Boswell’s “Life of Samuel Johnson” is so universally familiar that I need only remind you that Dr. Johnson was scrofulous and half-blind.
Horace Walpole occupied a curiously large place in the literary as well as the social life of the eighteenth century. Despite his prolific pen the only one of his books which achieved popular success during his lifetime was “The Castle of Otranto.” It was translated into both French and Italian and has been frequently republished. It is a strange book, and I doubt if it will ever again be read with pleasure. Whatever significance it has for us lies in the fact that it forms the starting point of the great romantic revival. Walpole’s diary, published after his death, is of the utmost historical importance. It is, however, chiefly by his letters that he will be remembered, for he is undoubtedly the greatest of the English letter-writers. Walpole suffered all his life from frequent attacks of gout which at times completely crippled him.
Winckelmann, the famous German archæologist, was the son of a poor shoemaker. He became librarian to Cardinal Passioni in 1754, and while occupying this position he gave to the world a succession of admirable books. It was from him that scholars first obtained accurate information as to the treasures excavated at Pompeii. His greatest contribution to European literature is the “History of Ancient Art.” It is a delightful book, written with a free and impassioned pen and marked an epoch by “indicating the spirit in which the study of Greek art should be approached and the methods by which investigators might hope to obtain solid results.” He was a great friend of Goethe and many, if not all, of their letters have been preserved. Winckelmann was so delicate that he could never partake of anything but a little bread and wine. His gentle, blameless life was cut short by the hand of a murderer, who killed him for the sake of a few ancient coins, the gift of the Empress Maria Theresa.

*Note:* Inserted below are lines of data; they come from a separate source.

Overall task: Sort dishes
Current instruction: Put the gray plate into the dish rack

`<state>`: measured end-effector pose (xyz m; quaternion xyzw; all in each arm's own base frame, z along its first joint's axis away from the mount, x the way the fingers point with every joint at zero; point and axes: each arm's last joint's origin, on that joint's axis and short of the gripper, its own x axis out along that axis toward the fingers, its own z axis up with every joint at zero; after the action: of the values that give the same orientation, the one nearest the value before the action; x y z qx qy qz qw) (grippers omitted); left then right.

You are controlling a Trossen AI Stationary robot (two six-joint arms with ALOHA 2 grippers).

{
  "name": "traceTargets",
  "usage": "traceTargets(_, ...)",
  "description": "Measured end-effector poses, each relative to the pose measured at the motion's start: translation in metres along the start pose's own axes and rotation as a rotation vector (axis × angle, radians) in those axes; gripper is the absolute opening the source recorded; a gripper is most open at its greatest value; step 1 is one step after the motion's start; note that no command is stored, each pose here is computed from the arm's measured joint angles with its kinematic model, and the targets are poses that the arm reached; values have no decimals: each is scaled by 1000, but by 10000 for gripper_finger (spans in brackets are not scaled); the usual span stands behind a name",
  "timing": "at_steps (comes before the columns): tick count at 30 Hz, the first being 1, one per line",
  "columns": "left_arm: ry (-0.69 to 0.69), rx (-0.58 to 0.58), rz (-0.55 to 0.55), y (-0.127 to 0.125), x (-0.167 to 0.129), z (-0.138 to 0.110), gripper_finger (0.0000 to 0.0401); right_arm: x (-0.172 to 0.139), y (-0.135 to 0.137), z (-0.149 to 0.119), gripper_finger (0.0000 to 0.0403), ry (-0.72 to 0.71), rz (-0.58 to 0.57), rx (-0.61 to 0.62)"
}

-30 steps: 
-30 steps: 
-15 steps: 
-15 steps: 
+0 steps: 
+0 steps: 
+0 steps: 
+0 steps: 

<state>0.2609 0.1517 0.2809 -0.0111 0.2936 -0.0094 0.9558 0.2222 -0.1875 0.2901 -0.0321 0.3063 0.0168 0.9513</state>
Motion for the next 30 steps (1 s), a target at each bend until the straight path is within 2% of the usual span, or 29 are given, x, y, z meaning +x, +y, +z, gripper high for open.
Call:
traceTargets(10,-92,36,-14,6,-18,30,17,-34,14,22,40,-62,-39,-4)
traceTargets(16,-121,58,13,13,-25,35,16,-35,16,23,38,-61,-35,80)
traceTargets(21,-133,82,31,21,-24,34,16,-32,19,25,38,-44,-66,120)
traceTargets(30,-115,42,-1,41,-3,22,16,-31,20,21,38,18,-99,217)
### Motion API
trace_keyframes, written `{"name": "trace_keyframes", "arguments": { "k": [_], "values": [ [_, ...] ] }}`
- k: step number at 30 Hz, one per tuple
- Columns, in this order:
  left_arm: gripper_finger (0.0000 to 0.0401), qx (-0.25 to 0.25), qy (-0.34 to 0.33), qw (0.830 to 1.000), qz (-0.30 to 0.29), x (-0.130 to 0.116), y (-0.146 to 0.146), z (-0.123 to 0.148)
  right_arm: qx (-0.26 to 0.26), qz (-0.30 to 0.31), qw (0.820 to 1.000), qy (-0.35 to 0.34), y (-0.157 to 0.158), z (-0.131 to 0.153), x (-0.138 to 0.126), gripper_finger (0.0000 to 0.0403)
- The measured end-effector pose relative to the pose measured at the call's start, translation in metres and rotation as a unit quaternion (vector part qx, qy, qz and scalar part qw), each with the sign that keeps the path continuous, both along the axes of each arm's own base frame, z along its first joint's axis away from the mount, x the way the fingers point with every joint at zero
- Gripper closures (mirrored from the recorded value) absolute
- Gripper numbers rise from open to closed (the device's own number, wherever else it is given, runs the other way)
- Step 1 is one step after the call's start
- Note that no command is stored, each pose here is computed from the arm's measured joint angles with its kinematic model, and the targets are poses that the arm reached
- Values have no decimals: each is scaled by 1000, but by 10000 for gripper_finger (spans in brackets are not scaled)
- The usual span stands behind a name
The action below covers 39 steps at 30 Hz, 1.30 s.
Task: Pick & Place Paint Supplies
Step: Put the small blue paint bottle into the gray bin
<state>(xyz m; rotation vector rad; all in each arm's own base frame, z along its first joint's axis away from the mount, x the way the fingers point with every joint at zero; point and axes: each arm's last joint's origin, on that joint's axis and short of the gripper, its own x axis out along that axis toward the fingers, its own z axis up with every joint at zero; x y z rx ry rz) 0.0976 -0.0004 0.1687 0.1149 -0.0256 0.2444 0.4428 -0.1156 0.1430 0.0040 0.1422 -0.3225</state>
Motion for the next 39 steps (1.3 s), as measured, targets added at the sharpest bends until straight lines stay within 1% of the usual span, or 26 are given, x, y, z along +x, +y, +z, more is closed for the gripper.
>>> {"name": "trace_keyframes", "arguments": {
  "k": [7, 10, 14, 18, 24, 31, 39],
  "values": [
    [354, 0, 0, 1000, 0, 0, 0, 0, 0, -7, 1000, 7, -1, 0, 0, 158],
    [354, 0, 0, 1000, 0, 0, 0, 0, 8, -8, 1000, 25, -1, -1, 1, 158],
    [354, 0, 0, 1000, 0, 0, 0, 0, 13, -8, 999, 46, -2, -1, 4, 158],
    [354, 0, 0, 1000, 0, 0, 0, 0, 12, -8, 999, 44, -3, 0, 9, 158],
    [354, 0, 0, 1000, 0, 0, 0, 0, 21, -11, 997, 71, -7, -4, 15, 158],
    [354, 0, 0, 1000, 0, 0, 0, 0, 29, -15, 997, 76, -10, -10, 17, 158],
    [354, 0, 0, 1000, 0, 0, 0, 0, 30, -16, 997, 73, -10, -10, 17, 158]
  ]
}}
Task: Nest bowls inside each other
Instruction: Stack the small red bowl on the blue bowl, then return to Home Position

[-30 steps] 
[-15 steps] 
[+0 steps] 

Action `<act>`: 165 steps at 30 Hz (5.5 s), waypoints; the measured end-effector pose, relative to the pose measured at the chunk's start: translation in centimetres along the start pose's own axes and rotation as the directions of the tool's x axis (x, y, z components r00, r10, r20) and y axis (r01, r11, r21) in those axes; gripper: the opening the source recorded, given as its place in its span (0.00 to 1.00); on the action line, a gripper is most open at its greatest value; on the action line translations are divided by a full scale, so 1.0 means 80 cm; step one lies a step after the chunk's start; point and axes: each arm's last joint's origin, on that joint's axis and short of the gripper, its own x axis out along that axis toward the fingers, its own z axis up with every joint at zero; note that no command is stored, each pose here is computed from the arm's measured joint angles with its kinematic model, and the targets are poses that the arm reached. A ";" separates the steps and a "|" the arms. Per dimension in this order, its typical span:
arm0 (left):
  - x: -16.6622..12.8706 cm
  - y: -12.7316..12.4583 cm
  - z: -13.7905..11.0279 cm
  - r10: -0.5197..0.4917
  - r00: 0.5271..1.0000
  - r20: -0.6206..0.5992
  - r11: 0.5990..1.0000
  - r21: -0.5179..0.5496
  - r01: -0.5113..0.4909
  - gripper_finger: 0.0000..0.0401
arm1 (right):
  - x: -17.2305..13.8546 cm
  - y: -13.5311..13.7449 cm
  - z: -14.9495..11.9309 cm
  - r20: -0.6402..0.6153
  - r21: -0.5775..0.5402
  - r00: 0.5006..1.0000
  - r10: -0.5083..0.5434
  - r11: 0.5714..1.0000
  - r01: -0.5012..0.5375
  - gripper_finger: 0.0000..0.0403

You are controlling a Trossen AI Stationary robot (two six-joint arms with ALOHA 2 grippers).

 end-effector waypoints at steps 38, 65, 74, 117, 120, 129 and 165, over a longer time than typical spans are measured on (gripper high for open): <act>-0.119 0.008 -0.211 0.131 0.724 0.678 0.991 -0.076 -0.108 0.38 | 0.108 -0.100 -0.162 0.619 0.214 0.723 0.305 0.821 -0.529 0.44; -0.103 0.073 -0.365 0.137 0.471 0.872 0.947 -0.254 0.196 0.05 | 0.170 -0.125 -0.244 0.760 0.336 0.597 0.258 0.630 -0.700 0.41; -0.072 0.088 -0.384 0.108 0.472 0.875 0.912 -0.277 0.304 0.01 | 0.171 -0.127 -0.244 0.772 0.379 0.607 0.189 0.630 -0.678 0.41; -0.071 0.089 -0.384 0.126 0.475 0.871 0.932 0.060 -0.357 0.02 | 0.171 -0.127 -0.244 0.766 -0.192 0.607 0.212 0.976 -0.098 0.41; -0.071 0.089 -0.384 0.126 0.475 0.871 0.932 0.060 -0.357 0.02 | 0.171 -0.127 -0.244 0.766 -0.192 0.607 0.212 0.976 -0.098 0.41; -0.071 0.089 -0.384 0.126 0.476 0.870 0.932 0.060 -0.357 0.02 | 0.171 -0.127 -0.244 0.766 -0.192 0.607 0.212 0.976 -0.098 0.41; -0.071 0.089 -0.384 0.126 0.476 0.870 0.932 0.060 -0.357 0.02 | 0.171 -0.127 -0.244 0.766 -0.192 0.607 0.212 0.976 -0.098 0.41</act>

Herder, one of the most influential writers Germany has produced, was exceedingly delicate; so also was our own Washington Irving, which perhaps accounts for the extreme sensitiveness of the latter’s impressions.
Thierry, the eminent French historian, ransacked the archives with such unremitting zeal that on the eve of beginning to write his history, he became totally blind. “But he never lost heart and in making friends with darkness,” as he puts it, he returned to his work, and by means of dictation was able to finish the masterpiece that was to prove the foundation of a new school of history!... Thierry said: “If, as I believe, the progress of science is to be numbered among the glories of our land, I should again take the road that brought me to this pass. Blind and suffering, without any respite or hope of recovery, I can still witness to one point, that, coming from me, admits of no doubt; that there is something in the world of higher value than material enjoyment, nay, even than bodily health, and that is—devotion to science.” Thus was the road discovered which was to be followed by Prescott, Sismondi, Macaulay and many others, including Professor Ranke.